Numerous EHEC/STEC serotypes have been associated with HUS. The prototypic EHEC serotype O157:H7 is undoubtedly the most notorious cause of HUS outbreaks, but in the 1990s, O111 strains emerged as another important contributor (14, 15). The worst outbreak of HUS in Australia occurred in Adelaide, South Australia, from 4 January through 20 February 1995 and was attributed to dry fermented sausage (mettwurst) contaminated with EHEC O111:H (15, 16). The isolates were highly virulent, with the infectious dose being calculated to be as little as 1 organism per 10 g of sausage (15). Twenty-three children (age range, 4 months to 12 years) developed HUS. One child died of multiple hemorrhagic cerebral infarcts; 18 children required renal dialysis (for a median of 14 days), and 12 months after discharge, 5 still had significant impairment of renal function. Other major complications included colonic necrosis in three patients, cerebral hemorrhage/infarction in three patients, convulsions in four patients, and development of glucose intolerance in three patients (17). Pulsed-field gel electrophoresis (PFGE) analysis of the outbreak isolates suggested that they were all clones (15). These isolates were also shown by PCR to carry eae and both stx1AB and stx2AB. However, the isolates from later in the outbreak (post-25 January) appeared to be more virulent, as the patients experienced a higher proportion of complications (17), and Southern blot analysis suggested that the strains harbored an additional copy of stx2AB (15).
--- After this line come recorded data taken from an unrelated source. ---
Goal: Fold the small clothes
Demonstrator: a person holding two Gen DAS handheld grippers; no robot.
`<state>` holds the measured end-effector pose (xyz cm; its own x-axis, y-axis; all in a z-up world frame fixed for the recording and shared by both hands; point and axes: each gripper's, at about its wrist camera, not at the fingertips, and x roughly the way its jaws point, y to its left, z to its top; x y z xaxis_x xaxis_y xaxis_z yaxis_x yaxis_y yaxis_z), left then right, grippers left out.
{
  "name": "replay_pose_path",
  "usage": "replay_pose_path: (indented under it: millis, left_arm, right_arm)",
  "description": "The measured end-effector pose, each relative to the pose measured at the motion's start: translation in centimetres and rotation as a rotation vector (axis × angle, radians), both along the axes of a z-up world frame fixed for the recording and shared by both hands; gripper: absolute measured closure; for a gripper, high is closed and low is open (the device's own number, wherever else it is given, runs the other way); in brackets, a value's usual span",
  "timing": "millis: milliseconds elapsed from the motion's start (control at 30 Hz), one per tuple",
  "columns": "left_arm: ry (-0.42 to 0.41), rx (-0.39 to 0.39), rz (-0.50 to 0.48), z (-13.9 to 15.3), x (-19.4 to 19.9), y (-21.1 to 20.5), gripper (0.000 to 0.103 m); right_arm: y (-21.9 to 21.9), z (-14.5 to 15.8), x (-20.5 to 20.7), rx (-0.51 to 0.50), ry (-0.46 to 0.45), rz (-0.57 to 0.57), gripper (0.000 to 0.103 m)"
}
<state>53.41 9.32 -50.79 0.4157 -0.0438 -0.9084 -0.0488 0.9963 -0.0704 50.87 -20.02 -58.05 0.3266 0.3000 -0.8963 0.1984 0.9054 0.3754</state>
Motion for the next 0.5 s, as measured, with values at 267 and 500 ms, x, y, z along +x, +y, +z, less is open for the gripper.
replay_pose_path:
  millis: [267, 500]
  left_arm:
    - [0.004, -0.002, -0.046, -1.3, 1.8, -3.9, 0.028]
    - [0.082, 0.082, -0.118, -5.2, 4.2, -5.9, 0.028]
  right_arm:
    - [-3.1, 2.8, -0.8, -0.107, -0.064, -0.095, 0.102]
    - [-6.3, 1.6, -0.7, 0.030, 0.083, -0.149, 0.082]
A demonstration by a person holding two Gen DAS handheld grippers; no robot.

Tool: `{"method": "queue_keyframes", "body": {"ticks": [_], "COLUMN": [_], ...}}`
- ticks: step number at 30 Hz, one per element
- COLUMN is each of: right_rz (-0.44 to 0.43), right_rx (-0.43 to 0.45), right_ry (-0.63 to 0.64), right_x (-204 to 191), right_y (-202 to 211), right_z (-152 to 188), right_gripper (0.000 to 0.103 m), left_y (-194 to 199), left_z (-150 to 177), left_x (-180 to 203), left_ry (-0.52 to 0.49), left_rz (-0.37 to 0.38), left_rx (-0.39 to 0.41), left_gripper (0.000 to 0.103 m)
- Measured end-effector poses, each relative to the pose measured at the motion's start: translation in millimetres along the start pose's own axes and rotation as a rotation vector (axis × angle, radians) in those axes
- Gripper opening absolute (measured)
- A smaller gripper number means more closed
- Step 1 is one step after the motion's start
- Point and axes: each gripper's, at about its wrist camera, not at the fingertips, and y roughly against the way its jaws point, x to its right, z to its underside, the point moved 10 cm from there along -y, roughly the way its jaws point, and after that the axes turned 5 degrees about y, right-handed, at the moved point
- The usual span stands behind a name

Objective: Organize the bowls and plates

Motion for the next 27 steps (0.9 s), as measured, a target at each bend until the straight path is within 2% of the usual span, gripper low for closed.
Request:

In this paper, we further compared two representative early and late isolates using next-generation sequencing and bioinformatics tools not available at the time of this important outbreak.

MATERIALS AND METHODS

Bacterial strains.

E. coli O111:H strains 95JB1 and 95NR1 were originally isolated from fecal samples from two patients of the South Australian outbreak, who presented with HUS on 19 and 31 January 1995, respectively (15, 18).

DNA manipulation.

Genomic DNA was extracted from cultures grown overnight in Luria-Bertani medium by using a Qiagen (Hilden, Germany) genomic DNA kit according to the manufacturer's instructions. High-throughput sequencing was performed by the Australian Genome Research Facility Ltd. (AGRF) (Brisbane, Australia), using an Illumina GAII instrument, and generated 5,533,910 and 6,259,993 paired-end 100-base reads for 95JB1 and 95NR1, respectively. Sanger sequencing of PCR products to confirm six single-nucleotide polymorphisms (SNPs) was also performed by the AGRF on the Applied Biosystems 3730xl platform using the first 12 primers listed in Table S1 in the supplemental material.

Bioinformatic analysis.

Illumina adapter sequences were trimmed from sequence reads by using Cutadapt (19). De novo contig assembly was performed by using Ray (version 2.0.0-rc5) (20). Other tools used for analysis and visualization included Artemis (version 14.0.0) (21), ACT (Artemis Comparison Tool) (version 13.0) (22), BLAST (Basic Local Alignment Search Tool) (version 2.2.24+) (23), Bowtie (24), Bowtie2 (2.0.0-beta6) (25), BWA (alignment via Burrows-Wheeler transformation) (version 0.5.9rc1) (26), Mauve (version 2.3.1) (27), RAST (Rapid Annotation Using Subsystem Technology) (28), and SAMtools (version 0.1.18) (29), as appropriate. BRIG (BLAST Ring Image Generator) was used to generate figures displaying read mapping coverage (30). To assess copy number variation, normalized mapped read depth counts were calculated for annotated features using RPKM (reads per kilobase of reference genome per million mapped reads) values in accordance with methods described previously by Mortazavi et al. (31). For end-sequence profiling, a multisequence fasta reference file was constructed by excising all of the prophage sequences from the genome of O111:H EHEC isolate 11128 (3) and appending a set of representative phage sequences (see Table S2 in the supplemental material) as separate entries. Read alignment to the reference construct was performed by using BWA, and SAMtools view was used with the command line option −F 14 to return read pairs that were mapped but not as a proper pair. Artemis was used to search the resulting BAM files for candidate phage insertion sites. To search for prophages that were not included in the index, pairs with one mate mapped and the other mate unmapped were also retrieved by using the −f 9 option of SAMtools view.

MLST.

Multilocus sequence typing (MLST) was performed in silico by using 15 housekeeping genes described on the STEC Center website (http://www.shigatox.net/new) (ST[15]; arcA, aroE, aspC, clpX, cyaA, dnaG, fadD, grpE, icdA, lysP, mdh, mtlD, mutS, rpoS, and uidA) (32).

Phylogenetic tree.

Whole-genome alignment of the two EHEC genome assemblies and 51 additional complete E. coli reference genomes was performed by using Mugsy version 1.2.2 (33) with default parameter settings. Blocks of sequence that aligned across all 53 genomes and were larger than 10,000 bp were concatenated by using a custom python script to construct a core genome alignment. Ambiguously aligned regions of the core genome alignment were identified and trimmed by using GBLOCKS version 0.91b (34) with the following parameter settings, where n is the total number of sequences in the alignment: minimum number of sequences for a conserved position of (n/2) + 1, minimum number of sequences for a flank position of n × 0.85, maximum number of contiguous nonconserved positions of 8, minimum length of a block of 10, and no gap positions allowed.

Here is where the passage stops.